Information supplied –
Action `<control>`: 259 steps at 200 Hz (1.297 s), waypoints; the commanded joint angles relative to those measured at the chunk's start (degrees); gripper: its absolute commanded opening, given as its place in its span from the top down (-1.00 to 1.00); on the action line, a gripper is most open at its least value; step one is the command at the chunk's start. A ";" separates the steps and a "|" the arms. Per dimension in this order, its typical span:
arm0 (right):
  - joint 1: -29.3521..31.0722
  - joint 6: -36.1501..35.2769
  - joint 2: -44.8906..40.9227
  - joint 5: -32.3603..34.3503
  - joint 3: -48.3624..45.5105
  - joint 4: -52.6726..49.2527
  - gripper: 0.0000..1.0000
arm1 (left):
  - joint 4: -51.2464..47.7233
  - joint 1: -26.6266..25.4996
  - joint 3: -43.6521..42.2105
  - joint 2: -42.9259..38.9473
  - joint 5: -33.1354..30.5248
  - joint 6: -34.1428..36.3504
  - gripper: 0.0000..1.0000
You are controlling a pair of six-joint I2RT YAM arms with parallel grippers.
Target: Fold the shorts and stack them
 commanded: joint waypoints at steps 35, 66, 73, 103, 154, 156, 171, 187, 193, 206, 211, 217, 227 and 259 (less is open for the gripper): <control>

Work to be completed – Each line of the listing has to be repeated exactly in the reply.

Exercise solution –
Action `<control>`: 259 steps at 200 Hz (1.297 s), waypoints; the commanded joint angles relative to those measured at the chunk's start (degrees); gripper: its absolute commanded opening, given as its place in its span from the top down (-1.00 to 1.00); on the action line, a gripper is most open at its least value; step one is the command at the chunk's start. A ";" separates the steps and a "|" the arms. Per dimension in this order, its typical span:
arm0 (right):
  - joint 1: -29.3521..31.0722
  - joint 6: -36.1501..35.2769
  - joint 2: -44.8906..40.9227
  - joint 5: -32.3603..34.3503
  - joint 3: -48.3624..45.5105
  - joint 4: -52.6726..49.2527
  - gripper: 0.0000..1.0000
arm1 (left):
  - joint 4: -51.2464..47.7233
  - joint 1: -26.6266..25.4996
  - joint 3: -43.6521..42.2105
  - joint 2: -42.9259..38.9473
  - joint 5: -33.1354..30.5248
  - joint 6: -34.1428..36.3504
  - gripper: 0.0000..1.0000
You are controlling a pair of six-joint I2RT YAM arms with parallel grippers.
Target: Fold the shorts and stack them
 commanded: joint waypoints at steps 35, 66, 73, 103, 154, 156, 171, 187, 193, 206, 211, 217, 227 and 259 (less is open for the gripper): <control>

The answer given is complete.